## Prompt
Return all lines below containing the word "patty".

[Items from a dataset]
▼

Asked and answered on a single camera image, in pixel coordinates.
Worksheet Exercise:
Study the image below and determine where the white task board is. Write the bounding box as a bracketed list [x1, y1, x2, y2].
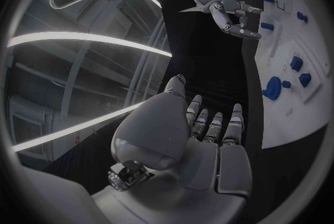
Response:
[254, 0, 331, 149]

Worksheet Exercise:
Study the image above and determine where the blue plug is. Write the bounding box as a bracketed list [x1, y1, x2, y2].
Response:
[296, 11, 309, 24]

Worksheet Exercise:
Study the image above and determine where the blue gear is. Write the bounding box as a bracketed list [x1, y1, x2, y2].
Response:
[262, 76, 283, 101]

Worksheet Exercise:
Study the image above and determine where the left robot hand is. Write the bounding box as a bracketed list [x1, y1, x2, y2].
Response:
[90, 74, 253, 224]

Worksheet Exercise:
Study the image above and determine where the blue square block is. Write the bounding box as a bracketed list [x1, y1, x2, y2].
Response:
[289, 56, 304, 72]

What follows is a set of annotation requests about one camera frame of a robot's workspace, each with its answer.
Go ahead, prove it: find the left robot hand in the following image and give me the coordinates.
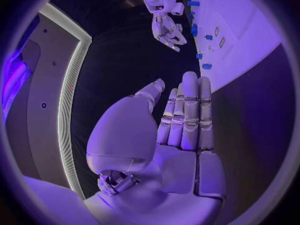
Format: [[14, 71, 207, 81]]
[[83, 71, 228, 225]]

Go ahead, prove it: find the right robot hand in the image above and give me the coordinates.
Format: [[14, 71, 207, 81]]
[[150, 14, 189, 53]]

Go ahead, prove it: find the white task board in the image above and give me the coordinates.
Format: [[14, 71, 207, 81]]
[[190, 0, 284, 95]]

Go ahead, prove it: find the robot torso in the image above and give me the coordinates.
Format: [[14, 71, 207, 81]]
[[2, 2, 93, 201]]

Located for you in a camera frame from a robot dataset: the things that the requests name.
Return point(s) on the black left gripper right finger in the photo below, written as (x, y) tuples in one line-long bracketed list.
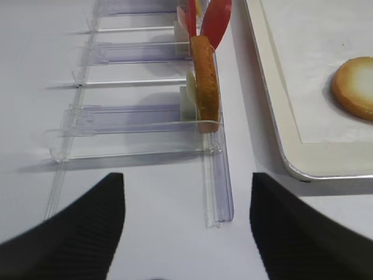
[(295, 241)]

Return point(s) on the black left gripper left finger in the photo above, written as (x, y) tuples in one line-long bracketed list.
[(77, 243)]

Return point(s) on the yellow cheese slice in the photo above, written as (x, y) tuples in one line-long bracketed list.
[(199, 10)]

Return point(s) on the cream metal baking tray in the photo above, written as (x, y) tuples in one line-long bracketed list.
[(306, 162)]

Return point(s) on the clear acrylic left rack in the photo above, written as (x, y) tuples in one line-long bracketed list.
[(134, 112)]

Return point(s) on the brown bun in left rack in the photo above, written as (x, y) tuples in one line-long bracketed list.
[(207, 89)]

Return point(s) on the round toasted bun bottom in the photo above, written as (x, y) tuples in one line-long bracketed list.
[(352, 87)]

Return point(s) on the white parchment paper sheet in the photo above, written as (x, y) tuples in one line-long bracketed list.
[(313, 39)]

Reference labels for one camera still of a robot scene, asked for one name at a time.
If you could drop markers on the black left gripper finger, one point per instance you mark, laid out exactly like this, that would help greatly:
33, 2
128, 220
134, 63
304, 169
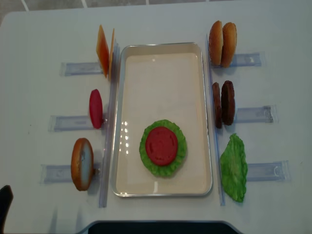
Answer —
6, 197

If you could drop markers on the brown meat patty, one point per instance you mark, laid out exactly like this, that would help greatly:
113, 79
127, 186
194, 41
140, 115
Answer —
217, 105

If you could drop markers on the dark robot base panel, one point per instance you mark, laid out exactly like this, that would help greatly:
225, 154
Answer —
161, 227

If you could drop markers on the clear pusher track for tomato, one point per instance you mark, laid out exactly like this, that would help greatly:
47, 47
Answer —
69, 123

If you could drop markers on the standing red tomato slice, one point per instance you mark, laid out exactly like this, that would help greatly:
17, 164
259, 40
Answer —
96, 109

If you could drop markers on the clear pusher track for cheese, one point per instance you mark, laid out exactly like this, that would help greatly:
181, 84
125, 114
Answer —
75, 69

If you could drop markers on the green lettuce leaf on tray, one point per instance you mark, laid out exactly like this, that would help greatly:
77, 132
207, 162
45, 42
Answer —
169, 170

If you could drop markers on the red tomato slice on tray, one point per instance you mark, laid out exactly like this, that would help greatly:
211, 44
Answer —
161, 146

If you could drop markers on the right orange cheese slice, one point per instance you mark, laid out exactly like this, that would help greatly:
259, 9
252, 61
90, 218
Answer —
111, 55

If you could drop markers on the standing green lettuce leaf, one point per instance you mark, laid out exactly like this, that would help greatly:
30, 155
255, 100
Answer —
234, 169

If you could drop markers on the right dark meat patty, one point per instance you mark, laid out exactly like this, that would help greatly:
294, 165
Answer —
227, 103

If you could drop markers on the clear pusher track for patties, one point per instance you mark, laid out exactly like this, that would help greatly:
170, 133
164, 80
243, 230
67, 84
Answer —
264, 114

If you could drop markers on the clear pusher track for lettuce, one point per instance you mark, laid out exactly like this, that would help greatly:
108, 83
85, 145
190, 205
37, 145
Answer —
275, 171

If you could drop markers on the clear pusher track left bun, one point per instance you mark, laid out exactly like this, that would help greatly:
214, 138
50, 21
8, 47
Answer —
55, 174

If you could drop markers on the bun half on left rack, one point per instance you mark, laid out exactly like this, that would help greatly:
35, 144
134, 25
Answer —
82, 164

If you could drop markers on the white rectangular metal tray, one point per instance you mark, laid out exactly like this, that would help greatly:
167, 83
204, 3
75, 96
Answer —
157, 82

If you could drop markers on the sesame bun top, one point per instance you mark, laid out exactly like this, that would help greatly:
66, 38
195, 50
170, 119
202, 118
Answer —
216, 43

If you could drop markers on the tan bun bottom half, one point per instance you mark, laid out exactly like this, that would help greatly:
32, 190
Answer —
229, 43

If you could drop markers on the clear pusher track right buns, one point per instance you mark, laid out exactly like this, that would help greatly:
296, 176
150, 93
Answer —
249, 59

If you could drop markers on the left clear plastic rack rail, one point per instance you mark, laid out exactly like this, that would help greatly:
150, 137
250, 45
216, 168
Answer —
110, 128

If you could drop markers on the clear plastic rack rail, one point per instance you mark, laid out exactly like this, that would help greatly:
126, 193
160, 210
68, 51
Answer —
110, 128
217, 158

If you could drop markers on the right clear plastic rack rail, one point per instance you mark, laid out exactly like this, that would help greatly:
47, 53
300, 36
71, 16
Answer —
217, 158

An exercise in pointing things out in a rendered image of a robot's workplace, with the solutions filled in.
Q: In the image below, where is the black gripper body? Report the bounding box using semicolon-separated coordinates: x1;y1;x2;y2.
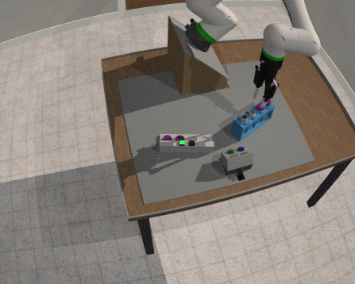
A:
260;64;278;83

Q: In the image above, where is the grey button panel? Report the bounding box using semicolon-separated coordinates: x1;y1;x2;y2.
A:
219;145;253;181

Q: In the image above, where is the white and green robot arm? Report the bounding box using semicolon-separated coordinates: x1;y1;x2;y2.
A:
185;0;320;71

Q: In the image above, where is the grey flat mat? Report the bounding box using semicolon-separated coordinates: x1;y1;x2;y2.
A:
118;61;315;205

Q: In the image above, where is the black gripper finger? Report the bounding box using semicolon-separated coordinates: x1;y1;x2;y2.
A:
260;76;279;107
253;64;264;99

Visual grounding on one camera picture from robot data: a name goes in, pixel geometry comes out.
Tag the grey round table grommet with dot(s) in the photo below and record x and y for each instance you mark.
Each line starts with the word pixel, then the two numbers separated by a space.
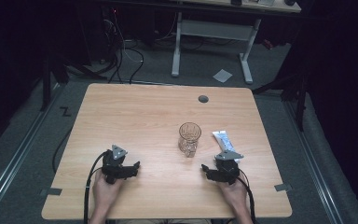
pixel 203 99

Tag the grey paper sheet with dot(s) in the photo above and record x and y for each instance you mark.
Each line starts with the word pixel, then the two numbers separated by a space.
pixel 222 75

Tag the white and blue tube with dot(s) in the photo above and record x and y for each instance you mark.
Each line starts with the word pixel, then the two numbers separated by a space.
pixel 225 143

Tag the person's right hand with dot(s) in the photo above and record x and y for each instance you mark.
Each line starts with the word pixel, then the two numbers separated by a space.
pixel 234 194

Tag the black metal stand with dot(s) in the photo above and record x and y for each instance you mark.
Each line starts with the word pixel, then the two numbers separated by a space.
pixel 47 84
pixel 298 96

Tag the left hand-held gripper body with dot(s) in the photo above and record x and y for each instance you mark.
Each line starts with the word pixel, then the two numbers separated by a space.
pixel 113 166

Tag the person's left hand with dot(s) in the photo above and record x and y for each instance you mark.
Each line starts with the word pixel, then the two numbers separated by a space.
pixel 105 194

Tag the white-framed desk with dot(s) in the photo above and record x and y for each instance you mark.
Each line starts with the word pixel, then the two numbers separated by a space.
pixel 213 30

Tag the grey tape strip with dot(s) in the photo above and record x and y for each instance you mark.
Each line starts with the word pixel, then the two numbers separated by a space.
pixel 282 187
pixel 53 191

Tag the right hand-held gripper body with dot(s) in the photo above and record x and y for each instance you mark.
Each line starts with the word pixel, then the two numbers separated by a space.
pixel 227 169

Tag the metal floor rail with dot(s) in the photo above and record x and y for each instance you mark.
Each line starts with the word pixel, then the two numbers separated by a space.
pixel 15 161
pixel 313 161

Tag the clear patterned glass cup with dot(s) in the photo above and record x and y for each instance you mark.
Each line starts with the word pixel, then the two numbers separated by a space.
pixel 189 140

▲
▼

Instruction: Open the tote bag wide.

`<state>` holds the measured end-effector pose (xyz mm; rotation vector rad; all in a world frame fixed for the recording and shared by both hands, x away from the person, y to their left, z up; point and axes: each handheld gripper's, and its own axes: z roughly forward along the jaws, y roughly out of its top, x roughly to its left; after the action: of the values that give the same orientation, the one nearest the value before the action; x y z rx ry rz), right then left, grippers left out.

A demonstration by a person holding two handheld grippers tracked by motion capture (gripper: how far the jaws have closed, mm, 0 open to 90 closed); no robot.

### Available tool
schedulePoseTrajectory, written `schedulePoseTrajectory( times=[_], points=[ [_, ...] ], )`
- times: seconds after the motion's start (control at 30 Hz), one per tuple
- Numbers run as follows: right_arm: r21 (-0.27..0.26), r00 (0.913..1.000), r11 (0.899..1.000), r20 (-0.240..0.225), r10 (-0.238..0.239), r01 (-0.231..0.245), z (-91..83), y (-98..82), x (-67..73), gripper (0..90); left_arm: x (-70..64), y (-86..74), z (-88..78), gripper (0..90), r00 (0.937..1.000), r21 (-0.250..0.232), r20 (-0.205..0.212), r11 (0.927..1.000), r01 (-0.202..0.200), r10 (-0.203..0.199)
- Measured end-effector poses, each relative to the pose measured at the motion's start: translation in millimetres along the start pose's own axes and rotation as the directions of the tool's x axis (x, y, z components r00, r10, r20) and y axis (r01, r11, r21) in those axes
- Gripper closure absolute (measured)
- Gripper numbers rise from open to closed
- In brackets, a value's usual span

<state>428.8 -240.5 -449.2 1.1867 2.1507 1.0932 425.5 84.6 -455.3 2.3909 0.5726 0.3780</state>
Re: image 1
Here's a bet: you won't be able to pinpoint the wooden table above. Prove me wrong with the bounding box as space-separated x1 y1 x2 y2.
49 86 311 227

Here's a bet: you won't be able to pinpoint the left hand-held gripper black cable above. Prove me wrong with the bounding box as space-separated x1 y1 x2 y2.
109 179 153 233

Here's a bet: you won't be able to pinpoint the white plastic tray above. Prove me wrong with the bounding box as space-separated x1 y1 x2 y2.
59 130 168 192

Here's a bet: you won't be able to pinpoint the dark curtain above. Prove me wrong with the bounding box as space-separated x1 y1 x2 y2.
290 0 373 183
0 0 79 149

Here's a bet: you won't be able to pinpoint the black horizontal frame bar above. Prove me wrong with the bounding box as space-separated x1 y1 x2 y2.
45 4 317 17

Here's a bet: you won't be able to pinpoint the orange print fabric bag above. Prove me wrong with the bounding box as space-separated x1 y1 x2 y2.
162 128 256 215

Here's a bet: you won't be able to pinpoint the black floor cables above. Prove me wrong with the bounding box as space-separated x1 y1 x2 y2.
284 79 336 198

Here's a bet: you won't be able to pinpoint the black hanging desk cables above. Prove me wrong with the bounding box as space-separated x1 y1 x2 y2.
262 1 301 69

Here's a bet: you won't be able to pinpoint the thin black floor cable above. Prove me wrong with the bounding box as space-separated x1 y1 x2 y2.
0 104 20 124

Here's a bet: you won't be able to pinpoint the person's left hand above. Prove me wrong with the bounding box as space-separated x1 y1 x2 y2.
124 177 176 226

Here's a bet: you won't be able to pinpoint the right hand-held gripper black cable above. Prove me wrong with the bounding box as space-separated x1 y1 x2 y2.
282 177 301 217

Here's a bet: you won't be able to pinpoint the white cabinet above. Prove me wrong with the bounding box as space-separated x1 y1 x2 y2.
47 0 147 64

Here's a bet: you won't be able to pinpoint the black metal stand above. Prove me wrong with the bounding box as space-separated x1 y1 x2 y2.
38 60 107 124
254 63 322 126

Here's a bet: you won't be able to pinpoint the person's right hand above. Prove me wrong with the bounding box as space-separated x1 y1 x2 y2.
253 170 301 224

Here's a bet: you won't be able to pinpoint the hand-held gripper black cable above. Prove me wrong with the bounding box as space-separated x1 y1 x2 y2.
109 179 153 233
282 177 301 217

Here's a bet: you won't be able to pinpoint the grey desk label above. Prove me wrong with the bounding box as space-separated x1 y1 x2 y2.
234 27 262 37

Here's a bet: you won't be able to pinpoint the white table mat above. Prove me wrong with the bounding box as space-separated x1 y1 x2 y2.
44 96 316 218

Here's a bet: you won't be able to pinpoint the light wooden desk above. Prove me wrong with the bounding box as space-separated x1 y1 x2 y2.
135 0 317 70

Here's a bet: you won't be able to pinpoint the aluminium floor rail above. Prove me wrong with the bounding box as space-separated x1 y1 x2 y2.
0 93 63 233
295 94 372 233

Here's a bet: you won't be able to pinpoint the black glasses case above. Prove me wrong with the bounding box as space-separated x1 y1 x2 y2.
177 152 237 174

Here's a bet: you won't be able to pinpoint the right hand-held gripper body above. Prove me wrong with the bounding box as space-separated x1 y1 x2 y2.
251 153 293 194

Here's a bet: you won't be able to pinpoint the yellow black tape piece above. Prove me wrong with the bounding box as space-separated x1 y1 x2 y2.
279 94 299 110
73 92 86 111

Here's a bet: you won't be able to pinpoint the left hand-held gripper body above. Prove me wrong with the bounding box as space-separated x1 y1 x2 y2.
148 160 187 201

▲
▼

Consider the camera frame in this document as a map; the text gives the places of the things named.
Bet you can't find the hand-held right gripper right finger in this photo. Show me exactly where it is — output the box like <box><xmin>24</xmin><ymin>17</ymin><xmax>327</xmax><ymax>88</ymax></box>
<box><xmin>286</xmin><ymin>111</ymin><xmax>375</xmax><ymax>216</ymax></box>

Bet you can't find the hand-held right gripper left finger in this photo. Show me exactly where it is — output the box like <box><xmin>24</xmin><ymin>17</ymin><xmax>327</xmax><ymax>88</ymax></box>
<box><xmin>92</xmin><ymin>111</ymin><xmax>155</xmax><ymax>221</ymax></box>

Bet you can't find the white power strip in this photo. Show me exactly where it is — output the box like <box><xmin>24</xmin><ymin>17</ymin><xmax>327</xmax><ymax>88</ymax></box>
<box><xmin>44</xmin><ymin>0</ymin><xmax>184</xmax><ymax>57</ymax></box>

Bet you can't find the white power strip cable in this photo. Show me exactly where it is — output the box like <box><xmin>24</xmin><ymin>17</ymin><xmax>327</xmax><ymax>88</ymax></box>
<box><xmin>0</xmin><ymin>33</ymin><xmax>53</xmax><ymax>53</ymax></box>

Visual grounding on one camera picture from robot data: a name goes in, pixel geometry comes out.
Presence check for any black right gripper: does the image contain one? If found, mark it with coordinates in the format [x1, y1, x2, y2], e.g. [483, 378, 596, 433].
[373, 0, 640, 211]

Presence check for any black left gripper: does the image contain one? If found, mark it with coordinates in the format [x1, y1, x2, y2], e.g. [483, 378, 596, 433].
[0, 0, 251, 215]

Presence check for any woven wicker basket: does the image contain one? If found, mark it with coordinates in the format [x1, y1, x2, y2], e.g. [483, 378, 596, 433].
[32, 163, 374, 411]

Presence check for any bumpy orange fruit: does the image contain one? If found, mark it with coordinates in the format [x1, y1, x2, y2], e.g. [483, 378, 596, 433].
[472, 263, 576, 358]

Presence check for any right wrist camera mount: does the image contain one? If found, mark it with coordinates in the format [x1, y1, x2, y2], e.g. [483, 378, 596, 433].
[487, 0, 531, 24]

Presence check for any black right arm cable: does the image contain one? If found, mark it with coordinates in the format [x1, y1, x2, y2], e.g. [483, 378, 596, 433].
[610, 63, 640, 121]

▲

## Answer to the problem
If you could drop markers on the brown meat patty, one point per instance you mark, laid out exactly like this, that would help greatly:
If you could drop markers on the right dark meat patty, one point per instance you mark, laid out exactly like this, that would help greatly:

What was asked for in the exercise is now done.